Work order – Where a line of the data below has the string "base", copy that line.
[Opening Data supplied section]
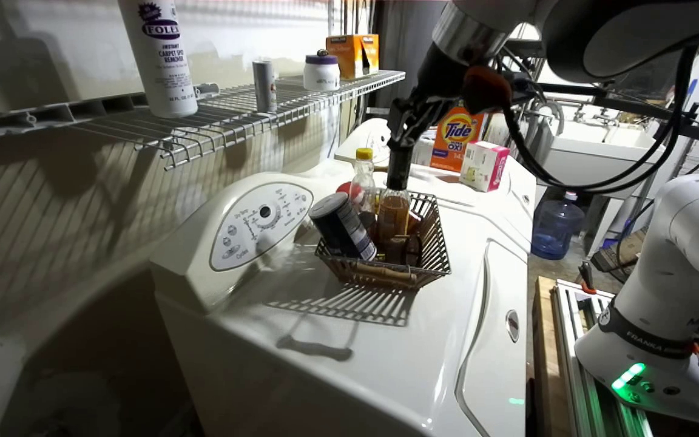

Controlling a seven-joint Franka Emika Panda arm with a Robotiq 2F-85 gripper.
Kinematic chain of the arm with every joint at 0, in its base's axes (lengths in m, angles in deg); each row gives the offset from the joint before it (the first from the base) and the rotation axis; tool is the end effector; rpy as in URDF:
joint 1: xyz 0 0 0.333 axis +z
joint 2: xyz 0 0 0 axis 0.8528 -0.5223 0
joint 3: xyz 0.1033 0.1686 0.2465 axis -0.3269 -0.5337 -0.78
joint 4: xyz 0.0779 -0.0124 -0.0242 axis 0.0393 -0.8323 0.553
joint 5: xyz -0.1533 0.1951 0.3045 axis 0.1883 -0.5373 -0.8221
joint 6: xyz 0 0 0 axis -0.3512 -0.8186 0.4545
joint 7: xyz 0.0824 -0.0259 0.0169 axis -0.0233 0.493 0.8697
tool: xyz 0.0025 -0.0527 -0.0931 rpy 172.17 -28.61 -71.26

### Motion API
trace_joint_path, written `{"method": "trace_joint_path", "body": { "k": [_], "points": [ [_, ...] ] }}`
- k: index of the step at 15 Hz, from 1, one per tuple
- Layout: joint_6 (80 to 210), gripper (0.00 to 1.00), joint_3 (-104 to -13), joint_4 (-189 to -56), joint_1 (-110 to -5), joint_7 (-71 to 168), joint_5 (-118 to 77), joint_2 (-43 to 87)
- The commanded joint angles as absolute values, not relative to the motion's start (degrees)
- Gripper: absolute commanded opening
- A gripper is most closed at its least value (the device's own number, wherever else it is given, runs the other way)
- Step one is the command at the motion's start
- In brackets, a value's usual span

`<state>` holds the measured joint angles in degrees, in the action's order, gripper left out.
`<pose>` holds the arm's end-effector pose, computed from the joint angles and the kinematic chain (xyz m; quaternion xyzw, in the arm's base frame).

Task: Move the black tin from the basket to the first shelf

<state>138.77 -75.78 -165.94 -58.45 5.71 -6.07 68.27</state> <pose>0.4195 0.1067 0.5484 0.9412 -0.2151 0.2494 0.0749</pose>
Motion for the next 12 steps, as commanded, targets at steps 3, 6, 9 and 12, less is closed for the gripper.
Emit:
{"method": "trace_joint_path", "body": {
  "k": [3,6,9,12],
  "points": [
    [143.6,0.20,-75.3,-160.2,-62.4,8.1,-3.9,68.9],
    [146.5,0.20,-75.2,-156.1,-64.5,10.1,-4.0,66.3],
    [145.6,0.45,-75.4,-157.7,-64.4,10.2,-5.8,68.1],
    [145.7,0.45,-75.3,-157.0,-64.5,10.2,-5.7,67.1]
  ]
}}
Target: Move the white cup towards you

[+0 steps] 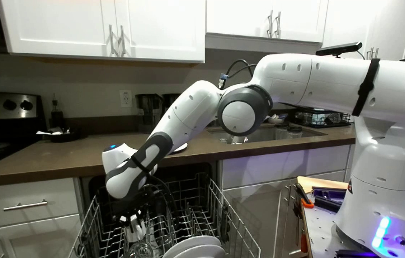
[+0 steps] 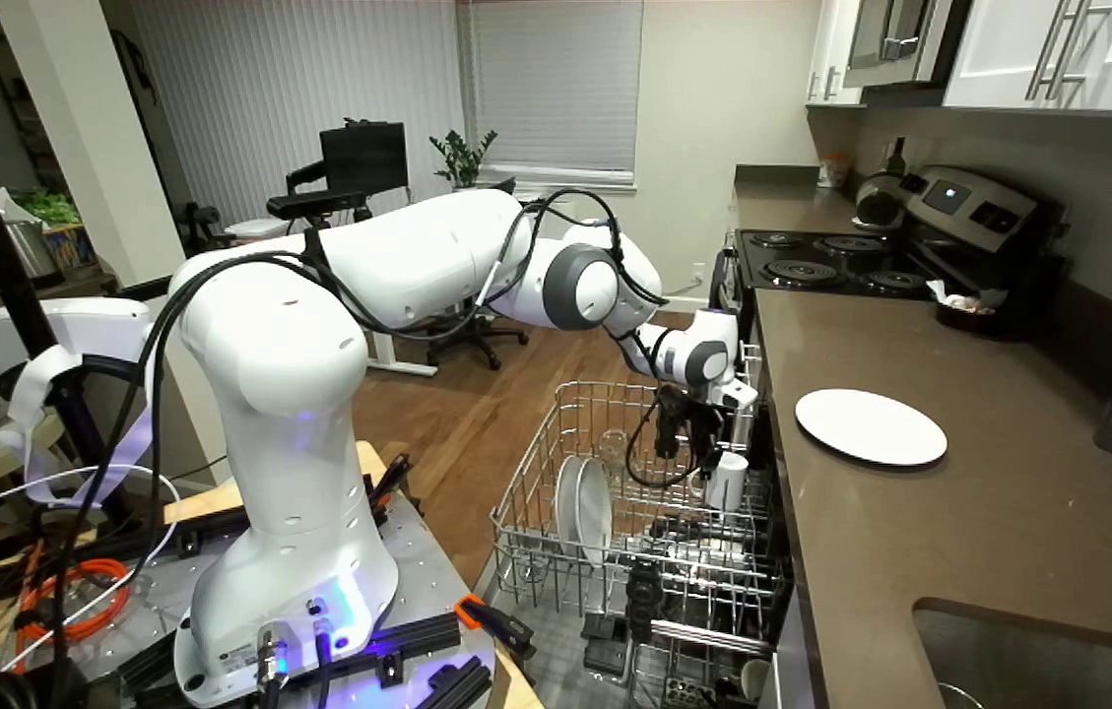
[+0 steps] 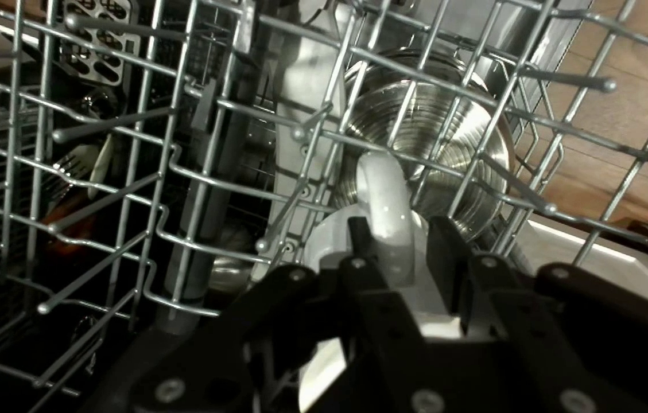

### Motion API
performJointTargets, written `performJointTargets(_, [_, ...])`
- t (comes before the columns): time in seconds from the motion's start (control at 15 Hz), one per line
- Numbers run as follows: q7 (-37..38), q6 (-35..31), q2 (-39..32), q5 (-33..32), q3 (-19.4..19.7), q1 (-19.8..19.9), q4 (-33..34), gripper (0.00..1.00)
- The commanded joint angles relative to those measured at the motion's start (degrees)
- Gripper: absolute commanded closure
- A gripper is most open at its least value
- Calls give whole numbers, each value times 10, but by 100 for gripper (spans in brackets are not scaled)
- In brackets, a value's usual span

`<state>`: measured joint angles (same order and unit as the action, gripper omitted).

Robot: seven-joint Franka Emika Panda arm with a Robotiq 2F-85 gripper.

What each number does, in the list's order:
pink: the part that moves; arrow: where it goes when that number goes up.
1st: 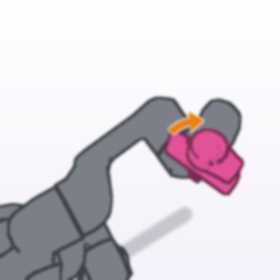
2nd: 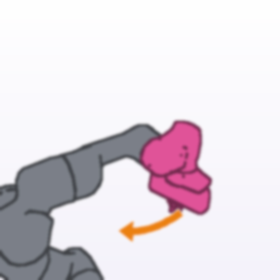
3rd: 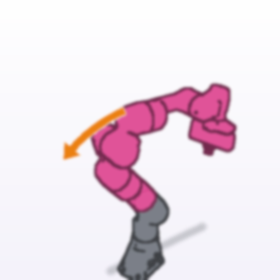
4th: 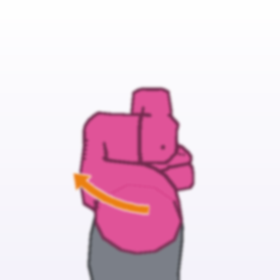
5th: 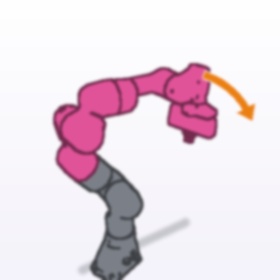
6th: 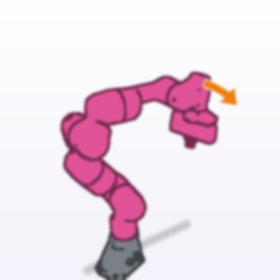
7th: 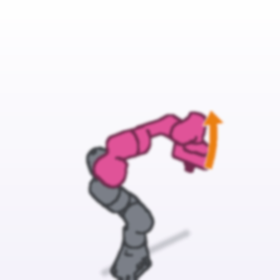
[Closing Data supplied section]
Response below –
Kinematic chain of the arm with every joint at 0, in its base's axes (lengths in m, angles in deg); each row gives the offset from the joint before it (the first from the base) and the rotation axis; tool is the end effector; rpy as in URDF:
`<pose>` holds the arm's end-effector pose, computed from the joint angles and the kinematic chain (xyz m; quaternion xyzw, in the arm's base frame).

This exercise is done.